Max retourna donc vers l’unique cadran. Il l’observa longuement. Se pouvait-il que ce soit aussi simple ? Juste bouger une aiguille et retourner là – plutôt quand- d’où il venait ? Était-ce possible de retourner dans le passé ? Techniquement, non. Les expériences scientifiques avaient prouvé qu’il était possible d’avancer mais pas de reculer, même si pour lui, l’enjeu était de retrouver son propre temps et non de retrouver de mythiques épisodes historiques si chers aux auteurs de SF  ou de fantasy.
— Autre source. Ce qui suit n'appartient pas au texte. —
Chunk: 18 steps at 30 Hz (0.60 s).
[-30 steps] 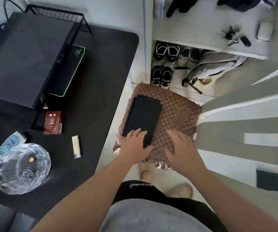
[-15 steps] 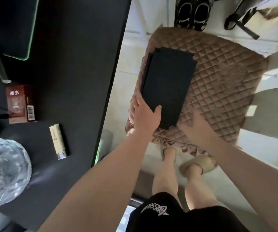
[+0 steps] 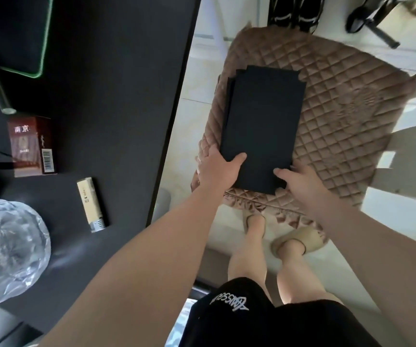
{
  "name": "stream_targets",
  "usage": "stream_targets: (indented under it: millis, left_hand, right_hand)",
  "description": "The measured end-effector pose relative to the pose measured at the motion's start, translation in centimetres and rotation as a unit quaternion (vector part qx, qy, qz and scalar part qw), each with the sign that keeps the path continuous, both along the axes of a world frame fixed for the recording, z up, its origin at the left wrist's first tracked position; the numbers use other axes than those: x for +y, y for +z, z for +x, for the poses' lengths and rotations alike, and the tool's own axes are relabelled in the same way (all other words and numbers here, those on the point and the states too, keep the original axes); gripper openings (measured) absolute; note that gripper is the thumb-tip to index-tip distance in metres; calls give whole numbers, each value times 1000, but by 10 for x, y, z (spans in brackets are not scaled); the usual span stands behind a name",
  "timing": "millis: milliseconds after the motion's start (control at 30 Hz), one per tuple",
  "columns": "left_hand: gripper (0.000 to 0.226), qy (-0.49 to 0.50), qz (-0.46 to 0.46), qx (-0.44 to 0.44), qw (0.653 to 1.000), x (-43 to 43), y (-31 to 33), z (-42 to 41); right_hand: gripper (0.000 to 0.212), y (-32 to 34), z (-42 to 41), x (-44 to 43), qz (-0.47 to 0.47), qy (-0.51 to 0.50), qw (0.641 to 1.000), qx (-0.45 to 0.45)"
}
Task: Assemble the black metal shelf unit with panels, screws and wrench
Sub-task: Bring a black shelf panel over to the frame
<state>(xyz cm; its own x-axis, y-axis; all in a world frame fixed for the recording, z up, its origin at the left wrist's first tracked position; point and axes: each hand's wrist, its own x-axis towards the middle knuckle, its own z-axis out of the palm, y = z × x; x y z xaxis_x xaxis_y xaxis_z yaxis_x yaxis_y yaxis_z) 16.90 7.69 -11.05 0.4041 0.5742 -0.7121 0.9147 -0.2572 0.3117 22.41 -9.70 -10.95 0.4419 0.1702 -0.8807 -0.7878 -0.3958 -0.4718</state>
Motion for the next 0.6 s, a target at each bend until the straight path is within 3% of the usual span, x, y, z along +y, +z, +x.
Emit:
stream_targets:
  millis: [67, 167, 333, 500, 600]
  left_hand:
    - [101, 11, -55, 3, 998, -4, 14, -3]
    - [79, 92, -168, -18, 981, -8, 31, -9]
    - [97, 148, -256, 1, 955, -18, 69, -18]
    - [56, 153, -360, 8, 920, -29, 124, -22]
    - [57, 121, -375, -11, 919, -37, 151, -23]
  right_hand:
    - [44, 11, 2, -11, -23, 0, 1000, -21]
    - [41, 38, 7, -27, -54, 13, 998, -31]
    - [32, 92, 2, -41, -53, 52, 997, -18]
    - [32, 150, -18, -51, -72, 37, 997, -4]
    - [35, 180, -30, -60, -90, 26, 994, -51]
Max jouait pour de vrai et ce jeu-là ne lui plaisait plus du tout.

Affaibli, il se vit contraint d’avaler les pilules avec ce qu’il lui restait d’eau. Il se sentit immédiatement mieux, plus fort et en meilleure forme, capable réfléchir à nouveau de manière sensée. Prendre le risque de tripoter la machine restait sa seule option.

Après tout, que risquait-il de pire que de mourir de faim et de soif, seul, dans le noir, privé de tous ses sens ?

Son cœur manqua un battement  quand il déplaça l’aiguille du cadran. Il allait peut-être devoir combattre une armée de Morlocks à son arrivée. Une jeune Eloïs serait plus à son goût…

Il doutait de la pertinence de son acte désespéré mais il appuya néanmoins sur l’unique bouton situé en-dessous du cadran. A ce moment précis, il détestait H.G.Wells.

L’émotion lui fit perdre connaissance quand la machine se mit à briller et à vibrer.

Quand il ouvrit les yeux, il vit en très gros plan  le visage inquiet de l’ingénieur. Il se trouvait dans la salle de la démonstration, mais entièrement vidée de tout public. Il ne restait que deux hommes dont l’un affairé à taper frénétiquement sur les multiples écrans et claviers tapissant le mur opposé. Max était trop sonné pour dire quoi que ce soit.

– Ça y est, il se réveille !

– Pas trop tôt, répondit une voix qui devait être celle de l’inventeur de la machine. Encore heureux qu’il ait eu la présence d’esprit d’actionner le cadran…

– Oui, sinon, il était perdu pour la science !

Ils éclatèrent tous deux d’un rire de soulagement.

– Oui, en plus, ce n’est franchement pas génial, là-bas…ajouta l’ingénieur. C’est flippant !

– Ah, oui, c’est vrai que tu y es allé pendant nos essais…

– Oui, le Palais des Congrès est devenu une prison fédérale dans le futur… l’horreur !

– En tout cas, l’essentiel, c’est qu’il soit revenu…

– Oui, on aura quand même mis vingt-trois jour à le récupérer !

« Une semaine de vingt-trois jours », pensa Max avant de replonger dans un sommeil réparateur.